A New Inflation Indicator

Posted by Jacob Radke

Housing is one of the most important expenses for American households and because of that, it makes up about one third of the Consumer Price Index (CPI). That means measuring housing costs is highly critical for measuring inflation.

That is why the Bureau of Labor Statistics (BLS) is highly comprehensive and thorough in how it measures rent prices in the US. The BLS essentially takes a massive, nationwide, rolling sample of housing units, splits them into panels, and then surveys each panel once every six months.

Data on rents are collected and adjusted for things like building age, renovations, amenities, and utilities to construct an index of rent prices. Local samples of rental units are then used to construct a comparable price index for homeowners (called owner’s equivalent rent or OER), and now BLS can calculate accurate housing price changes across the United States.

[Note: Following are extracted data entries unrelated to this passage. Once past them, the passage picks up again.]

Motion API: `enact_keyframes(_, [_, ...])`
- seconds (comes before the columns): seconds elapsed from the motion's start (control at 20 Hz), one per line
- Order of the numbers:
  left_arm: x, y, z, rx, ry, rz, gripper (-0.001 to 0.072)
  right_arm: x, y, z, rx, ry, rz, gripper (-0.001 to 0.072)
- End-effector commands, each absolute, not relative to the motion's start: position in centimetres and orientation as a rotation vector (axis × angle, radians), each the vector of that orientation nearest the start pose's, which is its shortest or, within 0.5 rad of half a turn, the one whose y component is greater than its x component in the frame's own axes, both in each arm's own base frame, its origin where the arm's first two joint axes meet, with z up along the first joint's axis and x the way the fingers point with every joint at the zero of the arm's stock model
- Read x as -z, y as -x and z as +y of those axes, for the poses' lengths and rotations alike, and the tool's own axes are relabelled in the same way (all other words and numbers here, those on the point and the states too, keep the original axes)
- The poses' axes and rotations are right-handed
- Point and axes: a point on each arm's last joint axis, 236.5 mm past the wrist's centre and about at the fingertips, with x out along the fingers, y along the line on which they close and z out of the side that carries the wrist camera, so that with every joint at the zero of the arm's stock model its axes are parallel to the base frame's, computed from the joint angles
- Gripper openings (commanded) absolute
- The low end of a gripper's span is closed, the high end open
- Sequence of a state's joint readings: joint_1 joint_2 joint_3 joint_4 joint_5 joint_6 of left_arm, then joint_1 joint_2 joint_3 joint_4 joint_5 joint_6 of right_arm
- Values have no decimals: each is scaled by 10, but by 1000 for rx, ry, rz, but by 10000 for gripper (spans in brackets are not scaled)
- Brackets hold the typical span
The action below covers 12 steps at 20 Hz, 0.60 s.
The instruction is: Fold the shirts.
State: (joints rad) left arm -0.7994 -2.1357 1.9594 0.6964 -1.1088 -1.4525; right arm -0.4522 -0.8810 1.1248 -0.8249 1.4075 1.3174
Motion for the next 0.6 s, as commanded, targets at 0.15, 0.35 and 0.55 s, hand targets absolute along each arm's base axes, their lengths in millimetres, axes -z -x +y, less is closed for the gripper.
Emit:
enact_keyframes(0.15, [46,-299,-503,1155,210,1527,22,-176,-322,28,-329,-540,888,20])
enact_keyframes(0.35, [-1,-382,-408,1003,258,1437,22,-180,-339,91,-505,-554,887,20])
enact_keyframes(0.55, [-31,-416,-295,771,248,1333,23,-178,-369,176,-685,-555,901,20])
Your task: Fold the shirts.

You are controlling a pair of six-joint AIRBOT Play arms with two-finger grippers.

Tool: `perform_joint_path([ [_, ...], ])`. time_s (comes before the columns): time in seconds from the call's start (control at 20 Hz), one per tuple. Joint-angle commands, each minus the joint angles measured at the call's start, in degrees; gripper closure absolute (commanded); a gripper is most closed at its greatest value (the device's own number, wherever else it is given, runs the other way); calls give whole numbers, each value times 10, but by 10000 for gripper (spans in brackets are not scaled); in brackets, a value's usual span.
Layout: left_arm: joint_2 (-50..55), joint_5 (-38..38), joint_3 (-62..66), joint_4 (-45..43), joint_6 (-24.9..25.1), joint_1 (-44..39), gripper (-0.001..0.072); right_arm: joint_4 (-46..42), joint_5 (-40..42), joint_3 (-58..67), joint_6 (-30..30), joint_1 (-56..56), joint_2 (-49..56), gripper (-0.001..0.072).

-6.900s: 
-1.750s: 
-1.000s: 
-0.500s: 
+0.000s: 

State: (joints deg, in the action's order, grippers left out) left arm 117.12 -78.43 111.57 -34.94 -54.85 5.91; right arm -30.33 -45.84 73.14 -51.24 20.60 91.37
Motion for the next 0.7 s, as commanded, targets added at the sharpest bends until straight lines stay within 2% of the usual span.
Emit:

There is one problem with this data, however—it lags economic conditions significantly.

In a new working paper put out by the Federal Reserve Bank of Cleveland “Disentangling Rent Index Differences: Data, Methods, and Scope” they say that “prominent rent growth indices often give strikingly different measurements of rent inflation. We create new indices from Bureau of Labor Statistics (BLS) rent microdata using a repeat-rent index methodology and show that this discrepancy is almost entirely explained by differences in rent growth for new tenants relative to the average rent growth for all tenants. Rent inflation for new tenants leads the official BLS rent inflation by four quarters. As rent is the largest component of the consumer price index, this has implications for our understanding of aggregate inflation dynamics and guiding monetary policy.”

There are two very important things to note with this new shelter tracking index. The first is that it leads OER by four quarters, giving policy makers a more current data point, and secondly it gives a more wholistic gauge of real time rent prices when compared to indices like the Zillow Observed Rent Index and ApartmentList Median New Lease Index.

As we exit a time of extreme policy shifts by the Fed (2020 and 2022) more current data should help to give them a better idea on how to respond to future events.